▶ _Exercise details_
Would you set down the complete data below, exactly as shown?

▶ _Material provided_
##########
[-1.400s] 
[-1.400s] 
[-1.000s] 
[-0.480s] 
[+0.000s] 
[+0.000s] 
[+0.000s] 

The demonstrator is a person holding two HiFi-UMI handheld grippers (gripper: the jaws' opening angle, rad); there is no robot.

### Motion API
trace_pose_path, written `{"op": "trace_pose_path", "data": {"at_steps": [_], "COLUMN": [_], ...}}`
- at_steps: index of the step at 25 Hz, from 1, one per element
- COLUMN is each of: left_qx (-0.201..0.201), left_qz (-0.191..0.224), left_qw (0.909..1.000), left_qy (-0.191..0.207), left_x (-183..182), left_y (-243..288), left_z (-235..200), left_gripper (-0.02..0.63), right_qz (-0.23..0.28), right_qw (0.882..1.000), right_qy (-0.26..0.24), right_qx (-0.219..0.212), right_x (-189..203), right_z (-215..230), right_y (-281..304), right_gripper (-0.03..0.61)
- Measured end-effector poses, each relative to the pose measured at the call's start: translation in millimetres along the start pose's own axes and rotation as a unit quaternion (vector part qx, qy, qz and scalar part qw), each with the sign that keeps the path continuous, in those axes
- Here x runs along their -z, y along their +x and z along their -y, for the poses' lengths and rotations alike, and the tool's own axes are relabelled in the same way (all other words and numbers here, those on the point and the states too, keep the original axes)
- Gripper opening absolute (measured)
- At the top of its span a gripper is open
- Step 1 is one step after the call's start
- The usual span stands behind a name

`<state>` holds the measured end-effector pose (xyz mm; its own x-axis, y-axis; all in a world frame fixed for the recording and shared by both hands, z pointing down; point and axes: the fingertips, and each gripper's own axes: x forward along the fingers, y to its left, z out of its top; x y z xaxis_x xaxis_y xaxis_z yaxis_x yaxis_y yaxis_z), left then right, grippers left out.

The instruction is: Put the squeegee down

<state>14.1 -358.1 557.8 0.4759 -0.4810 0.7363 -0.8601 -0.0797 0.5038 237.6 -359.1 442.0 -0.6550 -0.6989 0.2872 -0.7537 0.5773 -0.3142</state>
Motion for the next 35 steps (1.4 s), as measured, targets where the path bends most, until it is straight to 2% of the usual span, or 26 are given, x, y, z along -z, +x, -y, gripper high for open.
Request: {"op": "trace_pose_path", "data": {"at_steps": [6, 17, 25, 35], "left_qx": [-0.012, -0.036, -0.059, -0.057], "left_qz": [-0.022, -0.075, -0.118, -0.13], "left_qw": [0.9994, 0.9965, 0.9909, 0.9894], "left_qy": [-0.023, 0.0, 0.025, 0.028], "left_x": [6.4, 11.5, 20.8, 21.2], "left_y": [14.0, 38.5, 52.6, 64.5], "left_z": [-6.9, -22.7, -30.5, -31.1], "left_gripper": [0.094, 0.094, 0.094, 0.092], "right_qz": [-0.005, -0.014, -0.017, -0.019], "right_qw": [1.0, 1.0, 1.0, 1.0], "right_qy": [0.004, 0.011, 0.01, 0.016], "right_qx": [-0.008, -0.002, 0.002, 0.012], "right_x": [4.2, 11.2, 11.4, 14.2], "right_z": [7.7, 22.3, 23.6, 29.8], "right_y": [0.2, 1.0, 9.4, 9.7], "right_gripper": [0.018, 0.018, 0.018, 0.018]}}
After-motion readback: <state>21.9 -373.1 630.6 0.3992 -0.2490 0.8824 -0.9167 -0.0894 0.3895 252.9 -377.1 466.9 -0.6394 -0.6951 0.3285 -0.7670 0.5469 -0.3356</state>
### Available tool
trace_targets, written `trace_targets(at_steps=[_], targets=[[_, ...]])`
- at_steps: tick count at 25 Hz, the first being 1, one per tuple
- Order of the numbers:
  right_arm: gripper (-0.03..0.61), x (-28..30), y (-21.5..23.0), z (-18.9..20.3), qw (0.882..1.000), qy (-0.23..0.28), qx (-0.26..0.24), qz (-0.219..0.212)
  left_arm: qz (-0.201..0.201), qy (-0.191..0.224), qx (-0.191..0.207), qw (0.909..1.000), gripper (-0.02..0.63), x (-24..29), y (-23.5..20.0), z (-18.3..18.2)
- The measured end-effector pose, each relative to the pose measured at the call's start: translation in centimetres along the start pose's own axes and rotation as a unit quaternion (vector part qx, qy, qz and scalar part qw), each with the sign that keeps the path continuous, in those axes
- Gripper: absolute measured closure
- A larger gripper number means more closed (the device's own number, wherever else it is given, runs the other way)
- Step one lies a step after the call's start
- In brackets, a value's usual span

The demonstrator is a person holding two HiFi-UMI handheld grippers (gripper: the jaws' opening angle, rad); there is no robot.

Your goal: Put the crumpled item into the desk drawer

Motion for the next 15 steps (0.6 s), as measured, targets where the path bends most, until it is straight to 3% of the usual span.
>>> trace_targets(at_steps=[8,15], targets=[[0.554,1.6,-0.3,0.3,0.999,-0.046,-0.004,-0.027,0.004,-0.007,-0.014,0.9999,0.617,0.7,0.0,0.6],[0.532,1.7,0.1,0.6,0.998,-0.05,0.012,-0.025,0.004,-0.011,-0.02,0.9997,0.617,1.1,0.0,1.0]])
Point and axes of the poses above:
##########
▶ _Exercise solution_
[-1.400s] 
[-1.400s] 
[-1.000s] 
[-0.480s] 
[+0.000s] 
[+0.000s] 
[+0.000s] 

The demonstrator is a person holding two HiFi-UMI handheld grippers (gripper: the jaws' opening angle, rad); there is no robot.

### Motion API
trace_pose_path, written `{"op": "trace_pose_path", "data": {"at_steps": [_], "COLUMN": [_], ...}}`
- at_steps: index of the step at 25 Hz, from 1, one per element
- COLUMN is each of: left_qx (-0.201..0.201), left_qz (-0.191..0.224), left_qw (0.909..1.000), left_qy (-0.191..0.207), left_x (-183..182), left_y (-243..288), left_z (-235..200), left_gripper (-0.02..0.63), right_qz (-0.23..0.28), right_qw (0.882..1.000), right_qy (-0.26..0.24), right_qx (-0.219..0.212), right_x (-189..203), right_z (-215..230), right_y (-281..304), right_gripper (-0.03..0.61)
- Measured end-effector poses, each relative to the pose measured at the call's start: translation in millimetres along the start pose's own axes and rotation as a unit quaternion (vector part qx, qy, qz and scalar part qw), each with the sign that keeps the path continuous, in those axes
- Here x runs along their -z, y along their +x and z along their -y, for the poses' lengths and rotations alike, and the tool's own axes are relabelled in the same way (all other words and numbers here, those on the point and the states too, keep the original axes)
- Gripper opening absolute (measured)
- At the top of its span a gripper is open
- Step 1 is one step after the call's start
- The usual span stands behind a name

`<state>` holds the measured end-effector pose (xyz mm; its own x-axis, y-axis; all in a world frame fixed for the recording and shared by both hands, z pointing down; point and axes: the fingertips, and each gripper's own axes: x forward along the fingers, y to its left, z out of its top; x y z xaxis_x xaxis_y xaxis_z yaxis_x yaxis_y yaxis_z), left then right, grippers left out.

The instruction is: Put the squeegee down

<state>14.1 -358.1 557.8 0.4759 -0.4810 0.7363 -0.8601 -0.0797 0.5038 237.6 -359.1 442.0 -0.6550 -0.6989 0.2872 -0.7537 0.5773 -0.3142</state>
Motion for the next 35 steps (1.4 s), as measured, targets where the path bends most, until it is straight to 2% of the usual span, or 26 are given, x, y, z along -z, +x, -y, gripper high for open.
Request: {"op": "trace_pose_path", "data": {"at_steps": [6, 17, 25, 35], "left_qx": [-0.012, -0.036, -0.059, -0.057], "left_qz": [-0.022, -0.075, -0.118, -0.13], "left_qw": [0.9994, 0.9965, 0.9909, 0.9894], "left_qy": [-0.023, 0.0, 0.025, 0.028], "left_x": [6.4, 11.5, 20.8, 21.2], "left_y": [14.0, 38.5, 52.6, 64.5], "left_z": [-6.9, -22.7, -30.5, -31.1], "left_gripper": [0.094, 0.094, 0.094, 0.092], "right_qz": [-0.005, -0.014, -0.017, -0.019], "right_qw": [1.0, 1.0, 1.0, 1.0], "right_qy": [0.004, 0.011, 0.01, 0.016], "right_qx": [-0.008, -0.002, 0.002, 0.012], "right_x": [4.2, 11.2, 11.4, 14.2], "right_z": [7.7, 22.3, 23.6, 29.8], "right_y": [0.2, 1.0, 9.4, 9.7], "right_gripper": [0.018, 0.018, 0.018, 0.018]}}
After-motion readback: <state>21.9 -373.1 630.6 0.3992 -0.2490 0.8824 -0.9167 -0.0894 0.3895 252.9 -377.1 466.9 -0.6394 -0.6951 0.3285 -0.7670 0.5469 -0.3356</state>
### Available tool
trace_targets, written `trace_targets(at_steps=[_], targets=[[_, ...]])`
- at_steps: tick count at 25 Hz, the first being 1, one per tuple
- Order of the numbers:
  right_arm: gripper (-0.03..0.61), x (-28..30), y (-21.5..23.0), z (-18.9..20.3), qw (0.882..1.000), qy (-0.23..0.28), qx (-0.26..0.24), qz (-0.219..0.212)
  left_arm: qz (-0.201..0.201), qy (-0.191..0.224), qx (-0.191..0.207), qw (0.909..1.000), gripper (-0.02..0.63), x (-24..29), y (-23.5..20.0), z (-18.3..18.2)
- The measured end-effector pose, each relative to the pose measured at the call's start: translation in centimetres along the start pose's own axes and rotation as a unit quaternion (vector part qx, qy, qz and scalar part qw), each with the sign that keeps the path continuous, in those axes
- Gripper: absolute measured closure
- A larger gripper number means more closed (the device's own number, wherever else it is given, runs the other way)
- Step one lies a step after the call's start
- In brackets, a value's usual span

The demonstrator is a person holding two HiFi-UMI handheld grippers (gripper: the jaws' opening angle, rad); there is no robot.

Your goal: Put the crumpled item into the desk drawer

Motion for the next 15 steps (0.6 s), as measured, targets where the path bends most, until it is straight to 3% of the usual span.
>>> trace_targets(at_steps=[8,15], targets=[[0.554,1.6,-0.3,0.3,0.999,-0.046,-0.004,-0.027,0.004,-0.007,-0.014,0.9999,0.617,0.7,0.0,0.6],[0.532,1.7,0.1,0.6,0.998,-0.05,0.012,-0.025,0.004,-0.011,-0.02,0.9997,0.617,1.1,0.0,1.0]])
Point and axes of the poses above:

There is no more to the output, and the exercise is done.